NASUWT: The ‘shifting sands’ approach to inspection doesn’t help raise standards

Commenting on the launch today by Ofsted of its new school inspection framework, Chris Keates, General Secretary of the NASUWT, the largest teachers’ union, said this:

“Serious questions must be raised about the rationale for changing the inspection framework again and at this time.

“These changes come only two years after the previous revision of the school inspection framework.

“There is no continuity for schools and neither parents nor the public are able to make judgements on progress on the basis of this ‘shifting sands’ approach to school inspection.

“The plans that schools judged outstanding will no longer be routinely inspected and that schools rated as inadequate or not improving will be required to become academies provide clear evidence that the Coalition Government is requiring Ofsted to implement a very punitive model of inspection, with inspection is being used as a stick to implement particular Coalition Government priorities.

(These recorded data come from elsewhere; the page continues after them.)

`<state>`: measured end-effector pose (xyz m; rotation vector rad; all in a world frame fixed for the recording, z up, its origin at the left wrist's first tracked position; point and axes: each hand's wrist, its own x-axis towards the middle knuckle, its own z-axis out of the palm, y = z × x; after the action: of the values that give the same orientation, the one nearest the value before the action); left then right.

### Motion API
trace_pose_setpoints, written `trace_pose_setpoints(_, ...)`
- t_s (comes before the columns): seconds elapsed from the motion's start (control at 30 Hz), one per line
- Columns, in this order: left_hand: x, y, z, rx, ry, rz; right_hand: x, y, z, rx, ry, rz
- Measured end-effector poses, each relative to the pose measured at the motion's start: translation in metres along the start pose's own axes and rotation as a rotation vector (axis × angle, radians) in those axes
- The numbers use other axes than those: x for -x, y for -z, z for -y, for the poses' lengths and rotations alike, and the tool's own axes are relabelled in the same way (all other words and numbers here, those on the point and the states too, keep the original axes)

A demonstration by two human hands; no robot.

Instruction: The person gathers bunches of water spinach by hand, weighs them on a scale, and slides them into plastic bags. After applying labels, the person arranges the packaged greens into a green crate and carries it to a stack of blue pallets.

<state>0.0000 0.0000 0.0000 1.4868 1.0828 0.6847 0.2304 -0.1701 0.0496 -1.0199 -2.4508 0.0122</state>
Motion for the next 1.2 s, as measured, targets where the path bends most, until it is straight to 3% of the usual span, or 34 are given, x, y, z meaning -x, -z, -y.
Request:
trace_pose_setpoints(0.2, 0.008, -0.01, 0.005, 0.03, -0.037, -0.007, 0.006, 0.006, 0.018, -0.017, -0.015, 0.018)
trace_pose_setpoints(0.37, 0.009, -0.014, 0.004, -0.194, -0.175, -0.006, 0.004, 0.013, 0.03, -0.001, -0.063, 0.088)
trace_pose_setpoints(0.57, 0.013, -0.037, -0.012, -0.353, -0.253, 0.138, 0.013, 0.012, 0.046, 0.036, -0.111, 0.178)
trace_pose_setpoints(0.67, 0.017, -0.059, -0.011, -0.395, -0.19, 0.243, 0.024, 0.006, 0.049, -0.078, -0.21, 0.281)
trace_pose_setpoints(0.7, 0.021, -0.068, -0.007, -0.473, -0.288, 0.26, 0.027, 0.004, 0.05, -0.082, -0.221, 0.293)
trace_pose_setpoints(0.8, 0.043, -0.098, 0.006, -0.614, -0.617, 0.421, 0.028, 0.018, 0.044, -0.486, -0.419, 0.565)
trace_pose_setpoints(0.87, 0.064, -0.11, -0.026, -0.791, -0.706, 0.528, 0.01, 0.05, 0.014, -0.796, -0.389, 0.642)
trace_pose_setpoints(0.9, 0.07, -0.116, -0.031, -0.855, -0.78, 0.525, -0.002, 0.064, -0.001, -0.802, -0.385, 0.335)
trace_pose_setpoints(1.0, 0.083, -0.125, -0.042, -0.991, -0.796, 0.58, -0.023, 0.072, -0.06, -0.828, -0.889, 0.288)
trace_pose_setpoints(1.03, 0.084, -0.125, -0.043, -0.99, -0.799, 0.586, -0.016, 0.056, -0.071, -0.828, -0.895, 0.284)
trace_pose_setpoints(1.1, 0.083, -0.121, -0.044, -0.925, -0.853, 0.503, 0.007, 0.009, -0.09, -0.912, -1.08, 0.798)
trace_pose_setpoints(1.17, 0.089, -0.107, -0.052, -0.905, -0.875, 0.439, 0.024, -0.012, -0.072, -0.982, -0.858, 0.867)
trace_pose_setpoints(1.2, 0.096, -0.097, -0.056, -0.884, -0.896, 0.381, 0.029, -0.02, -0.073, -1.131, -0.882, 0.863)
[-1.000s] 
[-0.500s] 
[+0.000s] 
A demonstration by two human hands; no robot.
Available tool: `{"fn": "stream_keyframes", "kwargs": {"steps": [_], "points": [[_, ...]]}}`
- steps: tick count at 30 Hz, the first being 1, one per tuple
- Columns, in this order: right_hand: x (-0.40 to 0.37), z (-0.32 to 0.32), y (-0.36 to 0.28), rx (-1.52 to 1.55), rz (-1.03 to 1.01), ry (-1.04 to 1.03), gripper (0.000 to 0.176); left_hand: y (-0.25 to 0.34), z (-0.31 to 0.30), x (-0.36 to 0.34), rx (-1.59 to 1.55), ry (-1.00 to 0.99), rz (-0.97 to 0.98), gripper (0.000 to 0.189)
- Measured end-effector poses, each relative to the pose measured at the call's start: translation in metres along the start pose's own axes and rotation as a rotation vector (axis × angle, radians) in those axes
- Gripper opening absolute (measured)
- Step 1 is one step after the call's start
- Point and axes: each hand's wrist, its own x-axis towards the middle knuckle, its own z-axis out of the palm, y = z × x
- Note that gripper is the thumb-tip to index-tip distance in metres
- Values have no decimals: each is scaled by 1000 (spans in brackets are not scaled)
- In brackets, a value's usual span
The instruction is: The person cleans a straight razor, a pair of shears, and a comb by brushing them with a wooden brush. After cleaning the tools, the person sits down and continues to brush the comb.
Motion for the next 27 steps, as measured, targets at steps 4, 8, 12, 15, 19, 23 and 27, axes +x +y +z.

“The ideologically driven nature of the revisions to the framework is further demonstrated by the removal from it of important criteria focused on promoting community cohesion and schools working in partnership to support pupils’ learning and wider wellbeing. Such changes reflect the arid and narrow agenda for education being pursued by the Coalition.

“It is clear that these changes have been driven more by political imperatives than by any genuine desire to put in place an inspection system which will help schools to raise standards and in which parents and the public can have confidence.”